*Your goal:*
Every line below between the one holding "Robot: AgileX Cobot" and the one holding "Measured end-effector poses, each", inclusive, should be copied exactly, and no other line.

===== Dataset section

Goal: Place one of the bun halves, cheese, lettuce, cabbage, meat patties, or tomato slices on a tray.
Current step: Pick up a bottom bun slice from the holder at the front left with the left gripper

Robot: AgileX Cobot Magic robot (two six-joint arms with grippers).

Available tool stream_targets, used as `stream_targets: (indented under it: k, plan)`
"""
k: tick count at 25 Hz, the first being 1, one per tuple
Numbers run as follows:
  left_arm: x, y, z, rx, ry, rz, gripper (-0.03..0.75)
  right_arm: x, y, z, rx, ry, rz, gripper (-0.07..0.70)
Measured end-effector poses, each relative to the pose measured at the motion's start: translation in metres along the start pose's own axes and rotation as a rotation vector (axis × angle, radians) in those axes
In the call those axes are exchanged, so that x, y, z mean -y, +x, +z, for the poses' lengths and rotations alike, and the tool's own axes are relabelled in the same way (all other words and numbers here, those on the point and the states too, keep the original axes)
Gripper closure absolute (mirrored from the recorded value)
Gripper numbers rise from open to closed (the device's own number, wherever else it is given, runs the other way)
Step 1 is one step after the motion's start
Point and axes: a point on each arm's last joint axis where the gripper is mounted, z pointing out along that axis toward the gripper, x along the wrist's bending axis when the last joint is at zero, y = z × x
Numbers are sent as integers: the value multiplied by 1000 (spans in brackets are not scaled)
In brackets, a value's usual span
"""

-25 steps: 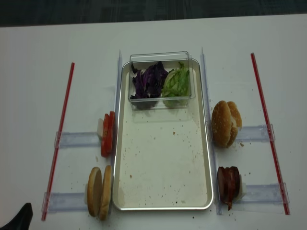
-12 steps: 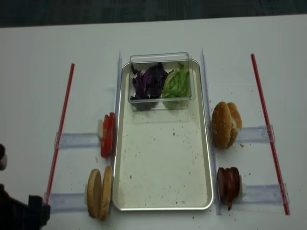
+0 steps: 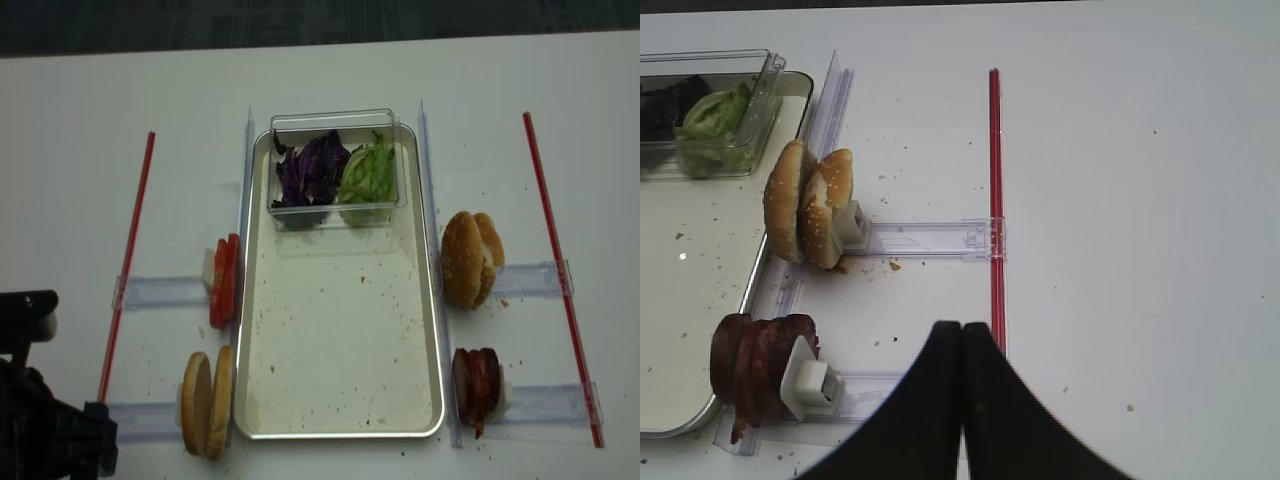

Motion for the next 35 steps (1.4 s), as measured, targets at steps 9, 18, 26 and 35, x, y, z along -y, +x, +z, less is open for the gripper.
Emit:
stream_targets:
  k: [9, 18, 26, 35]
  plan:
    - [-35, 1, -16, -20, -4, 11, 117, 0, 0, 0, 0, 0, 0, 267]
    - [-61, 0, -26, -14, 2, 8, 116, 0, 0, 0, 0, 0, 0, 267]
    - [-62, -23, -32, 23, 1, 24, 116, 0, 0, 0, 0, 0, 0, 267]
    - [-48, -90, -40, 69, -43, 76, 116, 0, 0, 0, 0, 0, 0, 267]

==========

*Answer to this problem:*
Robot: AgileX Cobot Magic robot (two six-joint arms with grippers).

Available tool stream_targets, used as `stream_targets: (indented under it: k, plan)`
"""
k: tick count at 25 Hz, the first being 1, one per tuple
Numbers run as follows:
  left_arm: x, y, z, rx, ry, rz, gripper (-0.03..0.75)
  right_arm: x, y, z, rx, ry, rz, gripper (-0.07..0.70)
Measured end-effector poses, each relative to the pose measured at the motion's start: translation in metres along the start pose's own axes and rotation as a rotation vector (axis × angle, radians) in those axes

There is no more to this answer.